What is expected
Output exactly the first line of the listing and each line after it, through the line that contains "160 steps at"; add nothing else.

Raw data
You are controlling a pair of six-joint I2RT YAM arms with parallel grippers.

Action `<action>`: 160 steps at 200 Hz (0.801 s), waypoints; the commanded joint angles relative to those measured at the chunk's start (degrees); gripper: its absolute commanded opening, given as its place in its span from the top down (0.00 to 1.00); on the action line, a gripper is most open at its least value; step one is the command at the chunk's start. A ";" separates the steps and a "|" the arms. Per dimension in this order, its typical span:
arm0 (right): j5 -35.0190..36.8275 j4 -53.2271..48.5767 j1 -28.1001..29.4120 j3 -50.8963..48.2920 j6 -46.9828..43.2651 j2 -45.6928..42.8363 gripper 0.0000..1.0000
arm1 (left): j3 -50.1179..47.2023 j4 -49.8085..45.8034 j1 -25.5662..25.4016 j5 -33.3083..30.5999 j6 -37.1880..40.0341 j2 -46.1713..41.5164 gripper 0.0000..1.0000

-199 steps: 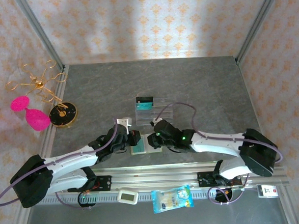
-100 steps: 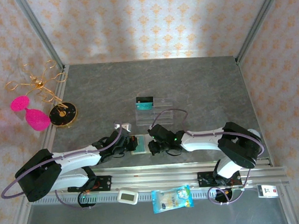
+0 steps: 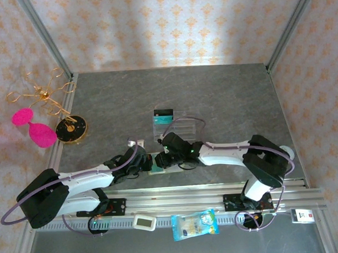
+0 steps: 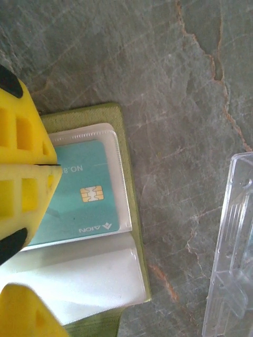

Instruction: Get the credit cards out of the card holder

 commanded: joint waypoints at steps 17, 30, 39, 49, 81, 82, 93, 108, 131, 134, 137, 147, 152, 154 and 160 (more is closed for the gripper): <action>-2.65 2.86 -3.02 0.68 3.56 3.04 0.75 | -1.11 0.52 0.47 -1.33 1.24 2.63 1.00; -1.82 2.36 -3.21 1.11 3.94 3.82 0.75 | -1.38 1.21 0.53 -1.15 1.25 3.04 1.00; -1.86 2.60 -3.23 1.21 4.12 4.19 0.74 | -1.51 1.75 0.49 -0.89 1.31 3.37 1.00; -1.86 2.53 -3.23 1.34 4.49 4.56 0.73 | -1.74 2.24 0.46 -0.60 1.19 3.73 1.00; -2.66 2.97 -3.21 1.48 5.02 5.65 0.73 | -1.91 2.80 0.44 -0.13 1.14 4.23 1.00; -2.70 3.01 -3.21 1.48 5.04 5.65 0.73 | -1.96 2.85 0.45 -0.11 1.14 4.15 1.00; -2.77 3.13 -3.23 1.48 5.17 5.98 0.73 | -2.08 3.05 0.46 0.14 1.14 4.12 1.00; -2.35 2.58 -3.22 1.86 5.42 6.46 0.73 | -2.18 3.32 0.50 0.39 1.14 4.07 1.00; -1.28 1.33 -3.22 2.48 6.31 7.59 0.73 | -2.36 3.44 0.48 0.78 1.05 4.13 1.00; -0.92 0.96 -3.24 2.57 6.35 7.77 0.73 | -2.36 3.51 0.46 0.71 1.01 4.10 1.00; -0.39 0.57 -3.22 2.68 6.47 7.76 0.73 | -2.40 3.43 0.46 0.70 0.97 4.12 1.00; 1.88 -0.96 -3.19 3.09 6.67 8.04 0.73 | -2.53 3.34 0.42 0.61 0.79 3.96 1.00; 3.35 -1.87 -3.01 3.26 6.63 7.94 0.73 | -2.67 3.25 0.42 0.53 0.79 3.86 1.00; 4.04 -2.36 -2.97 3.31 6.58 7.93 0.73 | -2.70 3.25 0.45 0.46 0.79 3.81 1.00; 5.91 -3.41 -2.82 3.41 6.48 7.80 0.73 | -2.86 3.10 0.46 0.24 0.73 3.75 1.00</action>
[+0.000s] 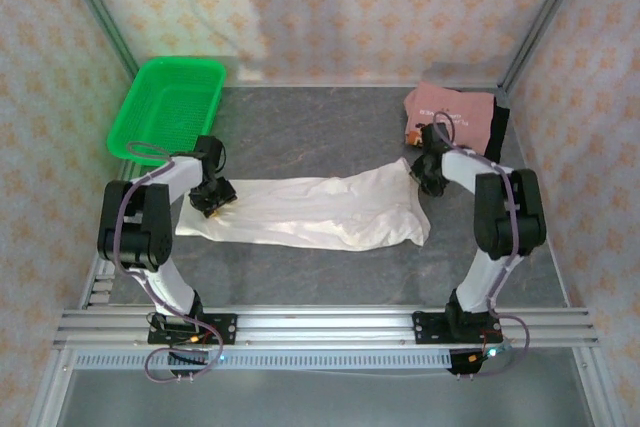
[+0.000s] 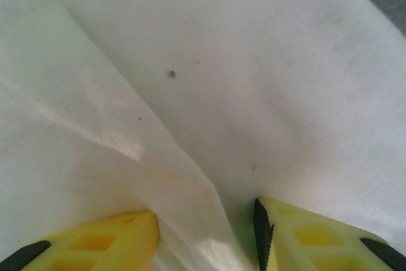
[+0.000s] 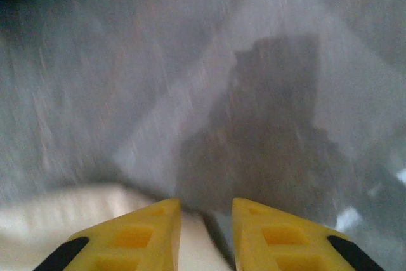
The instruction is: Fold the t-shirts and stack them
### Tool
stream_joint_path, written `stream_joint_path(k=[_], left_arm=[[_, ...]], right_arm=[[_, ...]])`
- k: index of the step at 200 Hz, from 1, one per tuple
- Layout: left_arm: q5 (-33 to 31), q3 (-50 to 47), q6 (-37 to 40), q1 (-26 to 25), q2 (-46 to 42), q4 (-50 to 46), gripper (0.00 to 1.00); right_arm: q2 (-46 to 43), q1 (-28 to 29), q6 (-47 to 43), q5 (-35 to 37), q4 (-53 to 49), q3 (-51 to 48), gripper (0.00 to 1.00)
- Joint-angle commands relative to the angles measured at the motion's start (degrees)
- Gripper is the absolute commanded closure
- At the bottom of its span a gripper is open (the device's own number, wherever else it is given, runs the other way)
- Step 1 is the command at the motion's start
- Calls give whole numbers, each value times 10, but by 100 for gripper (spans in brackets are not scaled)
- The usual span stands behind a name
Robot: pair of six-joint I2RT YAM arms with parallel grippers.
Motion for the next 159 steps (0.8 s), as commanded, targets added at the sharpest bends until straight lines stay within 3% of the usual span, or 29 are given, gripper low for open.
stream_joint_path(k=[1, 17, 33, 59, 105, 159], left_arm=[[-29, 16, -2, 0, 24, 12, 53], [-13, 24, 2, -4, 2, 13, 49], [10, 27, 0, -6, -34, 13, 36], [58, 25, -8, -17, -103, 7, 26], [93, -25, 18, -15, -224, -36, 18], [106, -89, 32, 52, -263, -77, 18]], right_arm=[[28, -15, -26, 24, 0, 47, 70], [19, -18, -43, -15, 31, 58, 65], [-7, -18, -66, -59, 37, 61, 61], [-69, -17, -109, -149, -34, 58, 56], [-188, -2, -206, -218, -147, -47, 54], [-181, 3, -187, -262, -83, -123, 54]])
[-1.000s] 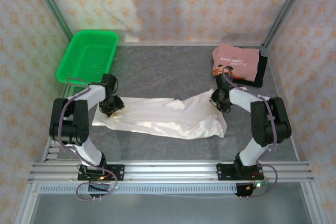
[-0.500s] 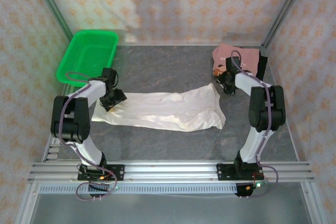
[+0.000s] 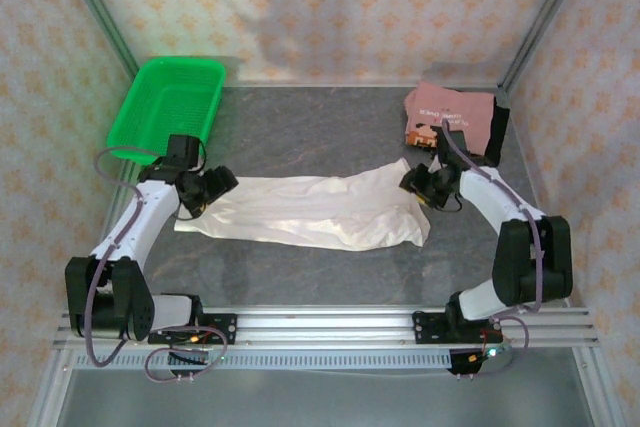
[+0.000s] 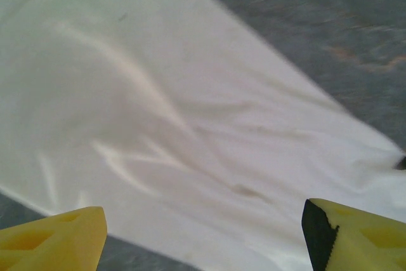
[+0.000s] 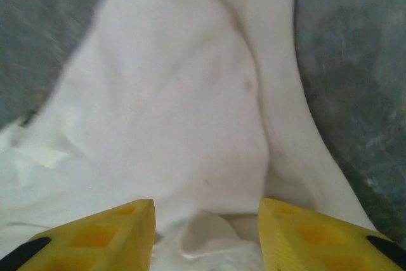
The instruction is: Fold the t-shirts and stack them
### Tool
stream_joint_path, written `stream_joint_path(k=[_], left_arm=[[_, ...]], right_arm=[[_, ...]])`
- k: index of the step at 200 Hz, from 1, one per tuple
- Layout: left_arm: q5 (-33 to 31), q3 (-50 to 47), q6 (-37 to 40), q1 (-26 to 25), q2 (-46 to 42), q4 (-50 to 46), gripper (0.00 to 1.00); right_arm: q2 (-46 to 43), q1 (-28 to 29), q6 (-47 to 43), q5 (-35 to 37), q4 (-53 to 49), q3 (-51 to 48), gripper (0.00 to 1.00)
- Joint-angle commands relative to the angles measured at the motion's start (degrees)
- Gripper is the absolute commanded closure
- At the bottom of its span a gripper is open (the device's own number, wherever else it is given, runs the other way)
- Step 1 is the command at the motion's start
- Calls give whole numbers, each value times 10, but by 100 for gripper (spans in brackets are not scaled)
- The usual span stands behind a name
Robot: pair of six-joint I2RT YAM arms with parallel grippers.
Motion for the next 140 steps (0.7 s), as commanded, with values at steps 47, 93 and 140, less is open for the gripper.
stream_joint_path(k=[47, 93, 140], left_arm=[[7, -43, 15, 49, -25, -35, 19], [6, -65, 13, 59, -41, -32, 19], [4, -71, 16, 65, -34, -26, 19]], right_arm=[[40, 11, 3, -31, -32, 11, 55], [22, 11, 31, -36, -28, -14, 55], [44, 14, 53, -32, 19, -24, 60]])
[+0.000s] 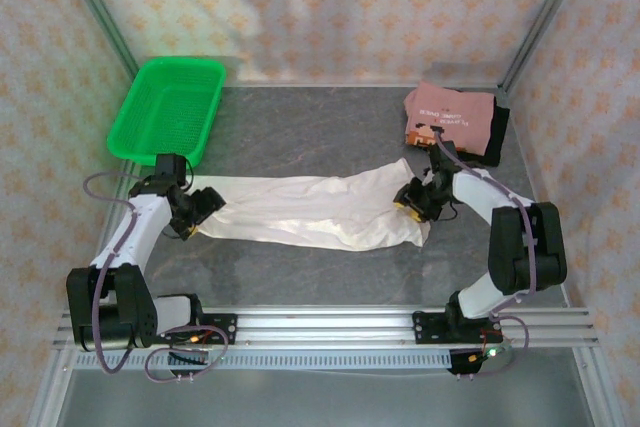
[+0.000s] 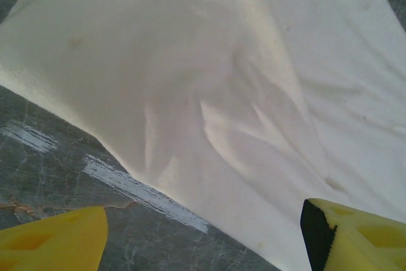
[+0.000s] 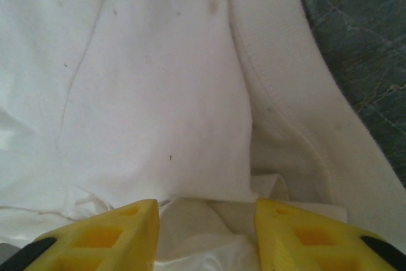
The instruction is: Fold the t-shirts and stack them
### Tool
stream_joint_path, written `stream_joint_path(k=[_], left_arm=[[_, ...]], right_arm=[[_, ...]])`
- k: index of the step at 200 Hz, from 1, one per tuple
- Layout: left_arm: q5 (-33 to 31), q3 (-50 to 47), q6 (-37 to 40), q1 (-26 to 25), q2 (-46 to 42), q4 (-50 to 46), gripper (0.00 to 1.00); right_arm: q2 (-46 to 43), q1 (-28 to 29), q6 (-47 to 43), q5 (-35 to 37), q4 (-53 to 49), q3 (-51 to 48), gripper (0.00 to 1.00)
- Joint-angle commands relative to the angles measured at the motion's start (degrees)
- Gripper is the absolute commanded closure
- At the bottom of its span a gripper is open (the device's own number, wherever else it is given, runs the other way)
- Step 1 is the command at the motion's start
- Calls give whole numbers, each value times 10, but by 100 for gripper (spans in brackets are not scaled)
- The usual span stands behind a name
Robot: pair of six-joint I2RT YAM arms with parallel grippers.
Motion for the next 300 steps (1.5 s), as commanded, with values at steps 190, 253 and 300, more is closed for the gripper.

Answer to the problem
You are controlling a pair of six-joint I2RT YAM arms with parallel grippers.

Action `<action>`: 160 steps at 200 Hz (0.801 s), waypoints; the commanded joint angles relative to those measured at the chunk's start (degrees); gripper: its absolute commanded opening, given as its place in its span from the top down (0.00 to 1.00); on the action line, a gripper is most open at its least value; step one is the command at the chunk's start. A ";" separates the steps and a "|" the arms. Per dimension in this order, its typical span:

That concludes the answer.